Le poteau de revendication est un point de repère au sens premier du terme : il s’agit d’un marqueur de territoire, considérée comme une propriété. Une infrastructure coloniale de revendication qui sous-tend le discours, l’idéologie et la juridiction coloniale. En tant que dispositif architectural, le poteau participe à la construction active d’une relation de propriété et à la délimitation des frontières. Mais sa matérialité est surprenante. Tout ce dont on a besoin pour une revendication, c’est d’un signe, mais il s’agit ici d’un poteau fabriqué à partir d’un arbre. Si la personne cherchait simplement à revendiquer sa propriété, pourquoi cet arbre a-t-il été abattu avant d’être replanté? Quand un arbre est coupé pour être réutilisé comme symbole de la propriété, une transformation s’opère : de l’écologie à la propriété, de la terre au territoire, du bois à la performance du pouvoir.
Quelle est aujourd’hui la fonction du poste de revendication?
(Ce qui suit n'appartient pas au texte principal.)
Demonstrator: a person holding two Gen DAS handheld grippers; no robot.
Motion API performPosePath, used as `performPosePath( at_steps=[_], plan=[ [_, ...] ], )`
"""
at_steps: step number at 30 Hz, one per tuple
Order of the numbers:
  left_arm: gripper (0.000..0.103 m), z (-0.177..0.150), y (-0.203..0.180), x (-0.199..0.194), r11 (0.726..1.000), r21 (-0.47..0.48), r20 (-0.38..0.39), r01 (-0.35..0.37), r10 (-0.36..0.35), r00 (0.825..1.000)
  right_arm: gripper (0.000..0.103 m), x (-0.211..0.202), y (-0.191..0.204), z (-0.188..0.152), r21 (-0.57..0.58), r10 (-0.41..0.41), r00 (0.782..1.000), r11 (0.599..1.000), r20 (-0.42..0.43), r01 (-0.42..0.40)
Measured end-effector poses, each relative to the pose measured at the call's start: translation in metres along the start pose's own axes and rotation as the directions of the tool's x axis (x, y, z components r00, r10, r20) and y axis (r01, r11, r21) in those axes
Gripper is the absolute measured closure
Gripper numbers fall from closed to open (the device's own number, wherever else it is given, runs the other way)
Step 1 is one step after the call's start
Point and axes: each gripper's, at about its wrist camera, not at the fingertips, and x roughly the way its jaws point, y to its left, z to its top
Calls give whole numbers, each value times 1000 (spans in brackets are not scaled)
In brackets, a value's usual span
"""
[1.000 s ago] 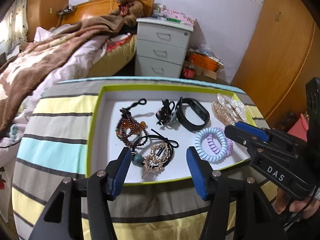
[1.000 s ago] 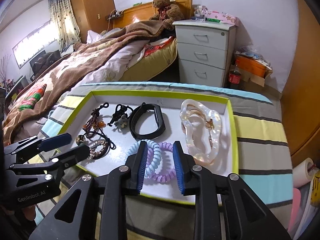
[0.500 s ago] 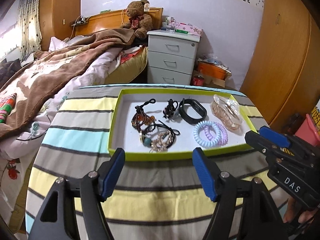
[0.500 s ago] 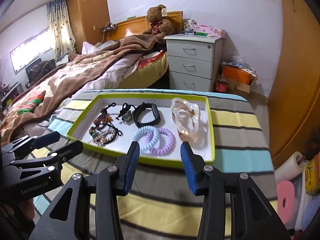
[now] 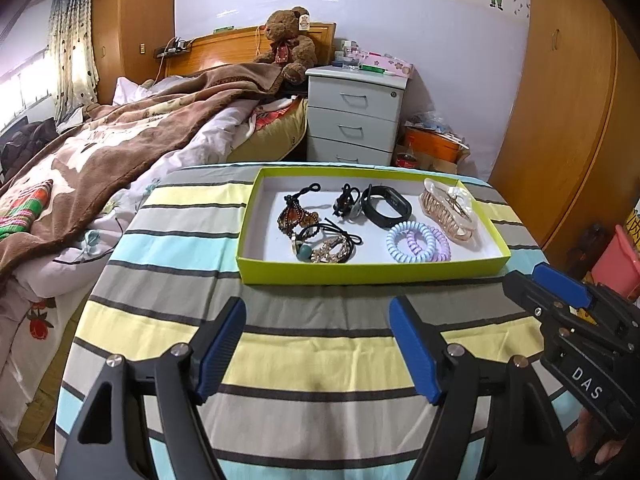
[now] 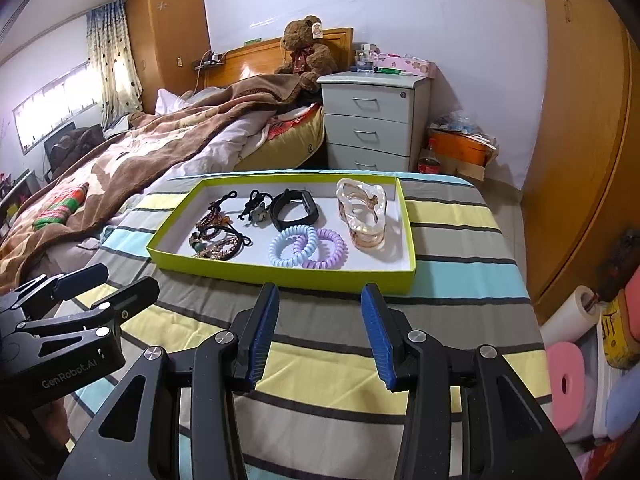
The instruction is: Organize jewelry
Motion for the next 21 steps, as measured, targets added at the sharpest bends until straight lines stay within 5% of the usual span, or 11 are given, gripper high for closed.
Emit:
performPosePath(
  at_steps=[21],
  plan=[
    [26, -8, -4, -11, 999, -1, 14, -42, 42, 999, 59, -7, 0, -2, 8, -10, 1000, 1000, 16, 10]
  ],
)
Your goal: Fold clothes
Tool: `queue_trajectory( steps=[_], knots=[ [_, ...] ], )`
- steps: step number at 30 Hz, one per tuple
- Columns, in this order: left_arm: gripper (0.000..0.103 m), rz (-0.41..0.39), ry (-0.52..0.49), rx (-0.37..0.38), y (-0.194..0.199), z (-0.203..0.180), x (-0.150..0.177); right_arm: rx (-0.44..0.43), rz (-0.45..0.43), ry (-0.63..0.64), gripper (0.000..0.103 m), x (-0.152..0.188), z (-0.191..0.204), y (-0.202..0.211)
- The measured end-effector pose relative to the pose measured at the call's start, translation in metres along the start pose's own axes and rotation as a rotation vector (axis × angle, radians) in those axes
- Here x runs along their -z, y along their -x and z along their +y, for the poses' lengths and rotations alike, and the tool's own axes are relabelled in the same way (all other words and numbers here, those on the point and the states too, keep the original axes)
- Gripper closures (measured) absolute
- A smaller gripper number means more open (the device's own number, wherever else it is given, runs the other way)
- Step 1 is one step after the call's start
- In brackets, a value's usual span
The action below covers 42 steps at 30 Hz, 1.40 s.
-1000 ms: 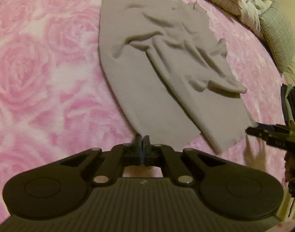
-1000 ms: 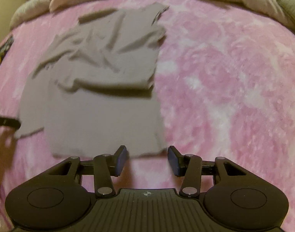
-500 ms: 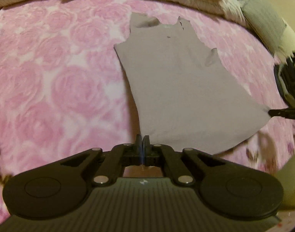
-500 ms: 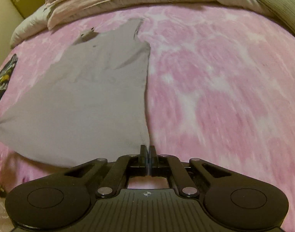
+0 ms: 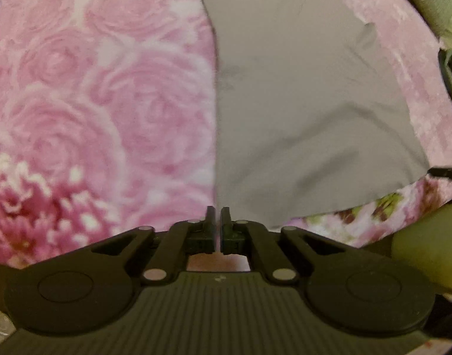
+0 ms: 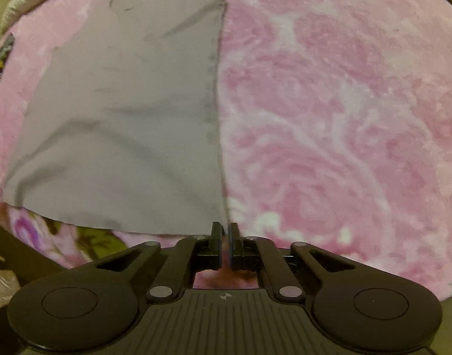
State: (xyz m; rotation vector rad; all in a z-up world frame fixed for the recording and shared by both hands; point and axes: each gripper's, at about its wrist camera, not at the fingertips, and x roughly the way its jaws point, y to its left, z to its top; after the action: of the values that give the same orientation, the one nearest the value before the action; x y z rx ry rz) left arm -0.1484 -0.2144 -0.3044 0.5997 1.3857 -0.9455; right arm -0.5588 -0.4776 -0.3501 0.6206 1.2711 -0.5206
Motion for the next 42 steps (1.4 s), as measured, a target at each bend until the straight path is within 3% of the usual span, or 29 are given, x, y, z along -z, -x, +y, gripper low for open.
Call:
queue_trajectory(
  steps=[1,3,5,14,20,31,39,42],
  knots=[
    [0.099,-0.007,-0.01,-0.016,0.004,0.002,-0.001,0.015,-0.009,0.007,0.094,-0.004,-0.001,0.004],
    [0.097,-0.032,-0.016,-0.031,0.014,0.007,-0.008,0.025,-0.04,0.022,0.073,-0.016,-0.004,0.014],
    [0.097,-0.064,-0.025,-0.044,0.022,0.009,-0.021,0.031,-0.073,0.036,0.068,-0.031,-0.005,0.023],
    [0.094,-0.191,-0.202,-0.037,0.022,0.0,-0.133,0.022,-0.174,0.188,0.067,-0.142,0.023,0.019],
    [0.09,-0.233,-0.297,-0.001,0.012,-0.005,-0.21,0.02,-0.158,0.263,0.067,-0.208,0.048,-0.001],
    [0.085,-0.27,-0.547,0.0,-0.026,-0.02,-0.33,0.039,-0.139,0.444,0.067,-0.3,0.079,-0.026],
    [0.084,-0.246,-0.613,-0.038,-0.072,-0.025,-0.385,0.006,-0.117,0.499,0.067,-0.35,0.065,-0.06],
    [0.078,-0.246,-0.623,-0.061,-0.09,-0.026,-0.405,0.004,-0.13,0.532,0.067,-0.365,0.063,-0.075]
  ],
)
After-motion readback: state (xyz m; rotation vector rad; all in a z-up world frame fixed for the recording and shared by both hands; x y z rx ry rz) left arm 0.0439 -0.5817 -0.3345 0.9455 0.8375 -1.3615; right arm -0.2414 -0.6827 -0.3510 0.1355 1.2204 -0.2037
Cobalt n’est plus une frontière de prospection, mais une marchandisation de l’identité de cette frontière. Son poteau de revendication est un monument aux idées sur la terre et la propriété qui se sont imposées aux dépens des peuples et des écosystèmes autochtones, au prix d’actes de violence à leur encontre. Le passage de Cobalt de l’exploitation minière au tourisme ne change rien à la logique et aux principes coloniaux qui ont présidé à la fondation de la ville et à son essor au début du vingtième siècle. Le poteau situé en bordure de route témoigne de l’idéologie coloniale persistante au Canada, même si les économies locales et nationales changent de forme.
L’intersection de l’autoroute 16 et de la route de l’Alaska est un carrefour à plus d’un titre. Un appel à « dire non au forage de gaz de houille dans les Sacred Headwaters » entre en collision avec le panneau de signalisation routière, l’occultant partiellement. Pourtant, ni l’Alaska ni les Sacred Headwaters ne se trouvent à proximité de cet endroit ; les distances et les préoccupations sont réduites, condensées et concentrées à cette intersection. Le carrefour marque un terrain contesté qui mérite qu’on s’y attarde. Aucun des deux panneaux ne peut être appréhendé sans l’autre.
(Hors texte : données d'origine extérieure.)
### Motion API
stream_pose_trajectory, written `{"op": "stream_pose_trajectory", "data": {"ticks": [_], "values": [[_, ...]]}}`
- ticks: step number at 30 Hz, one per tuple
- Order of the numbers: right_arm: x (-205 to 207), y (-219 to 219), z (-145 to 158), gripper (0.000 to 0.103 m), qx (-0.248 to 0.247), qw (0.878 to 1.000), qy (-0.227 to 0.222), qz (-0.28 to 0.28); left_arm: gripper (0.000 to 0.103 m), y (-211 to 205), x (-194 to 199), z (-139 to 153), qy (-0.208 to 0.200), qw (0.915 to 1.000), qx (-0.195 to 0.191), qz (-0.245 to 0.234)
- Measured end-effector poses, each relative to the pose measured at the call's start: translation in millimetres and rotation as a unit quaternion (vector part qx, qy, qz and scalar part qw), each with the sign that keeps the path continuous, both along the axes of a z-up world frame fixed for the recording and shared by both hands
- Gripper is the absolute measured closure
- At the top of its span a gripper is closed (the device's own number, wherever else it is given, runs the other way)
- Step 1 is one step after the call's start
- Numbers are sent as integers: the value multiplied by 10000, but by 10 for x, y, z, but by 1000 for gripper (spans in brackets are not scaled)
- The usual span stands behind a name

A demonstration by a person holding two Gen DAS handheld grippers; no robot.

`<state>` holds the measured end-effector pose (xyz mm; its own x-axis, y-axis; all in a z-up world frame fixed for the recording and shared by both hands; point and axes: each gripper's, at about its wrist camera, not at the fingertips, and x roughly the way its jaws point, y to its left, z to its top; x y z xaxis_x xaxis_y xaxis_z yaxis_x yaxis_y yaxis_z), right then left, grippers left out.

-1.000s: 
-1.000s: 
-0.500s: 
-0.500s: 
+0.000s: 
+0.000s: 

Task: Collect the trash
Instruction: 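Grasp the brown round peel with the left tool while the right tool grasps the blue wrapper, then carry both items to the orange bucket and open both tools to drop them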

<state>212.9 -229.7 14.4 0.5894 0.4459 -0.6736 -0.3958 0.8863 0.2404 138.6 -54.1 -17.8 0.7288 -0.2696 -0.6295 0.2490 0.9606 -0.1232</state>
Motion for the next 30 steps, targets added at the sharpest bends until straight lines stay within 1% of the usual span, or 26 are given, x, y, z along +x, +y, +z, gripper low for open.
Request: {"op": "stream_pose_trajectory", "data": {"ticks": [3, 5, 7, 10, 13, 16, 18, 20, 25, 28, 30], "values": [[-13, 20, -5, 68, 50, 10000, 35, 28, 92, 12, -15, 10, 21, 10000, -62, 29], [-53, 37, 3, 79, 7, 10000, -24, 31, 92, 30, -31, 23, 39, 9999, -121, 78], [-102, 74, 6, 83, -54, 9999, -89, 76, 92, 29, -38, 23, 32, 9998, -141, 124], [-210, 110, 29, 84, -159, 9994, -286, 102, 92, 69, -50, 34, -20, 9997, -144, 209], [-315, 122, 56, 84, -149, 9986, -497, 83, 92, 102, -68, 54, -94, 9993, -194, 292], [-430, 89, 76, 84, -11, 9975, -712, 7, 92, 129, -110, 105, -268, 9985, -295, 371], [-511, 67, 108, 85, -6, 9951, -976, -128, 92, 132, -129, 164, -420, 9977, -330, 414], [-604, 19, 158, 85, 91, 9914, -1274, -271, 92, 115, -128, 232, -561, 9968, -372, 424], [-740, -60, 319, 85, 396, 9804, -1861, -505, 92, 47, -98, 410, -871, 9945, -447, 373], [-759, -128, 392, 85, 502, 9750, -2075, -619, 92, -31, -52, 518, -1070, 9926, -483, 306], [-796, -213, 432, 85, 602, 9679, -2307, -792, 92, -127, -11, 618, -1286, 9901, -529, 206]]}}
La pancarte indiquant la présence de gaz de houille date de quelques années : la surface en contreplaqué sur laquelle il est apposé est visible à travers la peinture écaillée. Le fait qu’il y ait des personnes qui défendent le saumon sauvage suggère la reconnaissance d’une relation symbiotique. Ces poissons continuent de se reproduire et d’être capturés, et nous veillons à ce que les rivières et les océans restent vivables. Mais ce « nous » est particulier. Les fleuves Skeena, Nass et Stikine s’écoulent tous depuis les Sacred Headwaters, dans un bassin hydrographique d’une importance cruciale pour la nation Tahltan.1 Étant à proximité du site où les organisations de défense des terres Wet’suwet’en continuent de bloquer le gazoduc Coastal GasLink, nous prenons un moment pour réfléchir avec Anne Spice. Sommes-nous peut-être ici face à la véritable signification du terme « infrastructure critique » : non seulement les gazoducs et les raffineries, mais aussi les écosystèmes et les formes de vie qui soutiennent les existences, les moyens de subsistance et les modes de vie de ce territoire?.2 L’argument contre le forage est lié au droit des autochtones de pêcher et de vivre. Bien que le forage ne soit plus en cours et que des mesures de protection aient été mises en place, cette victoire signifie-t-elle qu’il est temps de démanteler cette pancarte?3 Ou devrions-nous la laisser en place pour rappeler que ce site est un territoire contesté?
-
Ministère des Forêts, des Terres et de l’Exploitation des ressources naturelles, Nation Tahltan, « Protecting the Sacred Headwaters of the Klappan Valley », communiqué de presse, 27 août 2019, https://tahltan.org/press-release-protecting-the-sacred-headwaters-of-the-klappan-valley/. ↩
-
Anne Spice, « Fighting Invasive Infrastructure: Indigenous Relations against Pipelines », Environment and Society: Advances in Research 9, 2018, 40-56. ↩
-
« Oil, Gas Development Banned in B.C.’s Sacred Headwaters », CBC News, 18 décembre 2012, https://www.cbc.ca/news/canada/british-columbia/oil-gas- development-banned-in-b-c-s-sacred-headwaters-1.1283417. ↩
À Kitimat, terminus du Coastal GasLink, LNG Canada est en train d’ériger un énorme terminal d’exportation pour le gaz naturel liquéfié extrait au nord de la Colombie-Britannique. Le gazoduc reliant le port aux gisements de gaz continue d’être objecté et bloqué par les groupes Wet’suwet’en de défense des terres. Kitimat, comme Prince Rupert, dispose d’eaux particulièrement profondes à proximité du rivage, ce qui le rend parfaitement adapté aux terminaux de navigation en eau profonde : c’est pour cette raison que ce site situé à l’extrémité du canal Douglas, sur les terres de la nation Haisla, a été choisi depuis les années 1950 pour le développement de plusieurs projets liés à l’énergie, parmi lesquels une scierie, différents gazoducs et des installations d’exportation.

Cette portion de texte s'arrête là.